Step S503: and converting the structured entity data into data in an RDF format according to the ontology description.

Step S504: and configuring the SPARQL primitive according to the ontology description.

Step S505: and defining a rule template and rule reasoning according to the ontology description.

Step S506: and converting the natural language question into the SPARQL question according to the rule template and rule reasoning defined in the step S505 and the SPARQL primitive configured in the step S504.

Step S507: the SPARQL question obtained in step S506 is used to query the RDF-formatted data obtained in step S503, and a search query operation for the natural language question is executed.

In addition, during the actual usage, the method may further include step S508: and updating and maintaining the rule template. Therefore, the rule template is more robust, and the interface of query operation is more concise.

The method provided by the embodiment of the application can be applied to knowledge base question and answer in any field, such as companies (particularly listed companies), literature fields, movie fields and the like. On the construction of the ontology description, the whole process can automatically identify and generate the corresponding ontology description according to RDF data stored in a graph database, and the automatic ontology description of JSON, SQL and other data in various formats is realized. According to the method and the device, the basic attribute retrieval of all entities can be realized by remarking the attributes, and manpower defined by a part of rule templates is saved. For knowledge base questioning and answering in the enterprise field, the initial data adopted in the embodiment of the application can include relevant data such as basic business information, patent information, lawsuits, public opinions and the like of a company. The question and answer made aiming at the data has greater flexibility and practicability, and can realize complex queries such as filtering aggregation and the like.
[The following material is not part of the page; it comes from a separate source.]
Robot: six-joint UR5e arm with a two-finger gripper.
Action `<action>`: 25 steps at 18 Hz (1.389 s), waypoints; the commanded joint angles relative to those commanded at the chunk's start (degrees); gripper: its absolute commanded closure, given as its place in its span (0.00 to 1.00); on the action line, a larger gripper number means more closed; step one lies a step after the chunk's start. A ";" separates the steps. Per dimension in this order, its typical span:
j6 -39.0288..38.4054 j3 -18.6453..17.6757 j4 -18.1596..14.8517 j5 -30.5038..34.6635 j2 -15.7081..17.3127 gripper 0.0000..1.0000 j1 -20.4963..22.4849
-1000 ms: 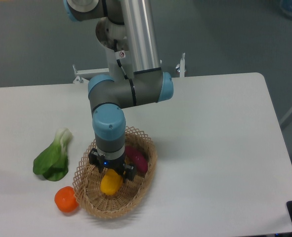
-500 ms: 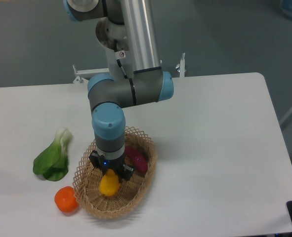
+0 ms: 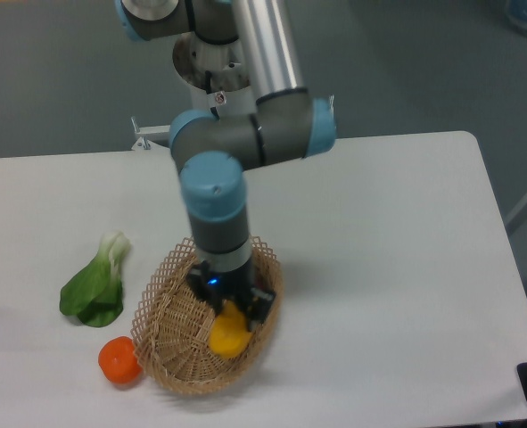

According to the method and the device, basic SPARQL primitive is defined in advance in the SPARQL generation part, and the query statements can be directly spliced aiming at simple select query, so that the defect that a rule template needs to be written in a problem is reduced. The stock names of listed companies are used as the priority matching items during word cutting processing, so that the accuracy of retrieval and query can be effectively improved. The method has great universality, simple entity attribute retrieval can be realized only by changing the original data, and a flexible and efficient knowledge base question-answering system can be realized by assisting with user-defined rule reasoning and rule templates.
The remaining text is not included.